Other Comments: I report, therefore I am.

Sex: Undisclosed
Location: In the newsroom (where else?)

Post: #1
Does tooth loss influence sleep apnea?
Does tooth loss influence sleep apnea?

By Rabia Mughal

Previous studies have speculated that there may be an association between edentulism and worsening obstructive sleep apnea (OSA), but research presented at the recent American Association for Dental Research annual meeting did not find a link.

"We came across some papers stating that individuals who slept in their complete dentures had an improvement in their OSA," study author Jeff Tanner, DDS, an oral and maxillofacial surgery resident at the University of California Los Angeles (UCLA), told "Their assumption was that tooth loss/edentulism contributes at least in part to the worsening of OSA."

When people become edentulous, several physiological changes take place, Dr. Tanner noted. For example, the vertical dimension of occlusion reduces, the tongue grows larger because of the space that is no longer occupied by teeth, the position of the tongue changes, and the tongue rests in a different position.

Since no prior study has ever examined whether or not tooth loss per se was a predictor of OSA, the researchers decided to investigate this connection.

"When we became interested in this topic we found that there were several publications that had dealt with this issue, but not so directly," he said during the session.

VA health system data

Dr.

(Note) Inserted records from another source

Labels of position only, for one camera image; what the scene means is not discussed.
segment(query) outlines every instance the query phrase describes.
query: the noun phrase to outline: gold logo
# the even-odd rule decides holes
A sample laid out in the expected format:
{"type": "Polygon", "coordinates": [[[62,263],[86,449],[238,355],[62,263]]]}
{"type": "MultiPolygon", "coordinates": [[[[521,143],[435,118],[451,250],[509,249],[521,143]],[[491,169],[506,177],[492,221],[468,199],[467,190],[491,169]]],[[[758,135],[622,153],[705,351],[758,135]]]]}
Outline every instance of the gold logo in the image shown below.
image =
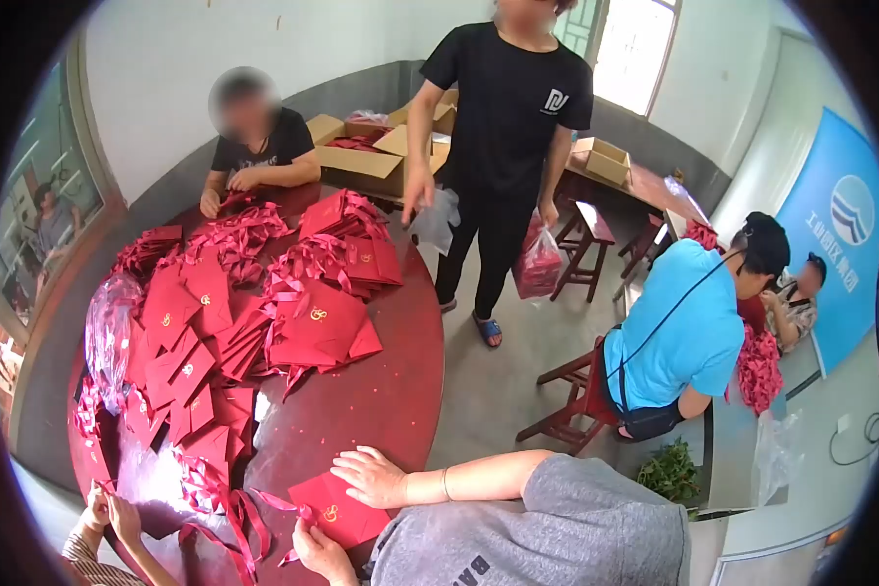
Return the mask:
{"type": "Polygon", "coordinates": [[[338,519],[338,506],[333,504],[322,513],[322,518],[330,523],[335,523],[338,519]]]}

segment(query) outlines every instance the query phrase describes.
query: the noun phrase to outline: bracelet
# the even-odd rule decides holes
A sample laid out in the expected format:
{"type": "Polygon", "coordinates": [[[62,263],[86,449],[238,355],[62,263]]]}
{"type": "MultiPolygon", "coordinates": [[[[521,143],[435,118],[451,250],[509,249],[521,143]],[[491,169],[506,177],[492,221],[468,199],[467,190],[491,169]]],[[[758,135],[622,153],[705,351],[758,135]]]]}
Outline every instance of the bracelet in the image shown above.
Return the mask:
{"type": "Polygon", "coordinates": [[[448,470],[449,468],[442,469],[442,493],[446,495],[446,500],[451,502],[453,497],[449,496],[449,488],[446,487],[446,472],[448,470]]]}

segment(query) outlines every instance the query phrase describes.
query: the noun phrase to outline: blue banner
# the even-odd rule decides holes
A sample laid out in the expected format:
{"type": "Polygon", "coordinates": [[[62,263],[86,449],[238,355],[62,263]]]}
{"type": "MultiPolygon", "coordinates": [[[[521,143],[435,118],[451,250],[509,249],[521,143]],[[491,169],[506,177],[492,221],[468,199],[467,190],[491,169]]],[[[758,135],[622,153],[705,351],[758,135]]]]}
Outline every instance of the blue banner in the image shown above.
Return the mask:
{"type": "Polygon", "coordinates": [[[817,295],[817,358],[827,376],[876,320],[879,161],[866,137],[824,109],[804,167],[778,212],[794,273],[815,252],[827,263],[817,295]]]}

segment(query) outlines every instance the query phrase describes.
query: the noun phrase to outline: hand
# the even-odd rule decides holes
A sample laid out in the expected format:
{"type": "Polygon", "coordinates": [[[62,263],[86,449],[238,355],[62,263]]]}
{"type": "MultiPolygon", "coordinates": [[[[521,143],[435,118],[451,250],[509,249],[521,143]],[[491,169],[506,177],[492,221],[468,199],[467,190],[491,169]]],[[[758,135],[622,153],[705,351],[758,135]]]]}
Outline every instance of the hand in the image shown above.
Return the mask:
{"type": "Polygon", "coordinates": [[[329,580],[330,584],[358,584],[349,555],[318,527],[307,527],[302,519],[293,529],[293,549],[306,569],[329,580]]]}
{"type": "Polygon", "coordinates": [[[107,496],[101,485],[91,481],[91,492],[88,493],[88,506],[82,513],[82,523],[94,533],[104,533],[104,528],[110,522],[107,514],[107,496]]]}
{"type": "Polygon", "coordinates": [[[247,167],[246,169],[239,170],[231,178],[229,187],[234,191],[248,191],[260,185],[262,174],[262,167],[247,167]]]}
{"type": "Polygon", "coordinates": [[[557,220],[560,219],[560,212],[557,211],[557,206],[554,205],[553,200],[542,201],[537,206],[537,209],[541,212],[541,219],[548,230],[557,225],[557,220]]]}
{"type": "Polygon", "coordinates": [[[137,508],[116,494],[108,496],[107,504],[110,511],[110,526],[114,528],[117,538],[128,549],[141,545],[143,543],[141,541],[141,516],[137,512],[137,508]]]}
{"type": "Polygon", "coordinates": [[[404,215],[401,216],[401,222],[405,226],[410,225],[410,214],[414,209],[419,210],[433,205],[436,188],[433,173],[425,163],[410,166],[407,188],[404,189],[404,215]]]}
{"type": "Polygon", "coordinates": [[[778,304],[778,295],[772,291],[762,291],[758,294],[758,298],[766,308],[774,308],[778,304]]]}
{"type": "Polygon", "coordinates": [[[202,216],[215,219],[218,217],[218,210],[221,209],[221,197],[214,189],[206,189],[202,192],[202,199],[199,201],[199,209],[202,216]]]}
{"type": "Polygon", "coordinates": [[[375,509],[407,506],[407,475],[375,448],[359,445],[332,462],[332,474],[352,485],[345,493],[356,501],[375,509]]]}

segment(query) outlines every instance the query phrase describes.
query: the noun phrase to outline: wall socket
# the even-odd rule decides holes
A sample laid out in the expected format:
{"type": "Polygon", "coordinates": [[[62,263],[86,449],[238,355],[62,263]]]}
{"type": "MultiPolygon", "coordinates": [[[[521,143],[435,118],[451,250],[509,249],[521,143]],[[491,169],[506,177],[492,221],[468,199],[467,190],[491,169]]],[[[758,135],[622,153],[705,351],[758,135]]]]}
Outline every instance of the wall socket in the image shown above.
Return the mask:
{"type": "Polygon", "coordinates": [[[849,414],[837,419],[837,433],[843,433],[847,428],[849,428],[849,414]]]}

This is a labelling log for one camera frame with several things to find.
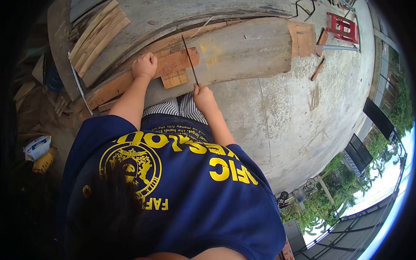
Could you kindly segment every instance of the hand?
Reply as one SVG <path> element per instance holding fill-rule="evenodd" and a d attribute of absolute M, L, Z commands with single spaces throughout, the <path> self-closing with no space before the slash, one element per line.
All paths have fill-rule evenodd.
<path fill-rule="evenodd" d="M 212 91 L 206 85 L 193 85 L 193 101 L 196 108 L 206 117 L 207 114 L 219 110 Z"/>
<path fill-rule="evenodd" d="M 133 78 L 148 77 L 149 80 L 151 80 L 156 73 L 156 69 L 157 57 L 151 52 L 143 54 L 131 65 Z"/>

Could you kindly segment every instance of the metal pipe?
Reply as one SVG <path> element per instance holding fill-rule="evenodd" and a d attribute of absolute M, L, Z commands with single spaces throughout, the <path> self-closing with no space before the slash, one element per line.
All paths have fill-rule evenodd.
<path fill-rule="evenodd" d="M 316 45 L 316 51 L 321 52 L 323 50 L 347 50 L 347 51 L 358 51 L 357 47 L 347 47 L 338 45 Z"/>

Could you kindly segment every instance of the red plastic stool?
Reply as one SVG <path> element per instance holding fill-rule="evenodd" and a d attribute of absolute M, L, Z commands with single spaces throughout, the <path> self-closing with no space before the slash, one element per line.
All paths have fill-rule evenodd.
<path fill-rule="evenodd" d="M 331 16 L 331 28 L 326 28 L 328 32 L 333 33 L 337 39 L 359 44 L 358 27 L 353 21 L 330 12 L 327 15 Z"/>

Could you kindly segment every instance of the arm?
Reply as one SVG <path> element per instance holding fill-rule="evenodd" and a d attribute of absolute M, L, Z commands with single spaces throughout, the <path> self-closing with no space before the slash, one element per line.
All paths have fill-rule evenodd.
<path fill-rule="evenodd" d="M 109 115 L 124 118 L 139 131 L 141 117 L 143 116 L 144 96 L 150 80 L 156 73 L 156 69 L 157 58 L 150 52 L 135 60 L 131 65 L 134 81 L 110 109 Z"/>
<path fill-rule="evenodd" d="M 207 120 L 214 142 L 222 146 L 235 144 L 212 91 L 205 85 L 200 85 L 200 87 L 196 84 L 193 85 L 193 100 L 196 108 L 201 111 Z"/>

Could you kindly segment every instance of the yellow bag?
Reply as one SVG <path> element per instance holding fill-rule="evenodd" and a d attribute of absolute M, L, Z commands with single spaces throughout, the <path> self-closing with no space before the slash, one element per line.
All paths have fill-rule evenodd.
<path fill-rule="evenodd" d="M 52 146 L 47 153 L 45 153 L 35 161 L 32 167 L 32 171 L 44 174 L 53 163 L 53 159 L 54 156 L 56 156 L 56 152 L 57 149 Z"/>

Tanner and his colleagues hypothesized that people with fewer teeth -- especially those who are edentulous -- have more serious OSA after controlling for age and body mass index (BMI), which are known predictors of OSA.

They conducted a retrospective chart review of patients from the greater Los Angeles U.S. Department of Veterans Affairs (VA) health system who were referred to the dental service for treatment of OSA. The researchers looked at the electronic medical records of 210 male veterans who had already undergone a sleep study at the VA hospital and were able to collect the age and BMI of these patients. The researches also used an apnea-hypopnea index to classify the severity of the patients' OSA.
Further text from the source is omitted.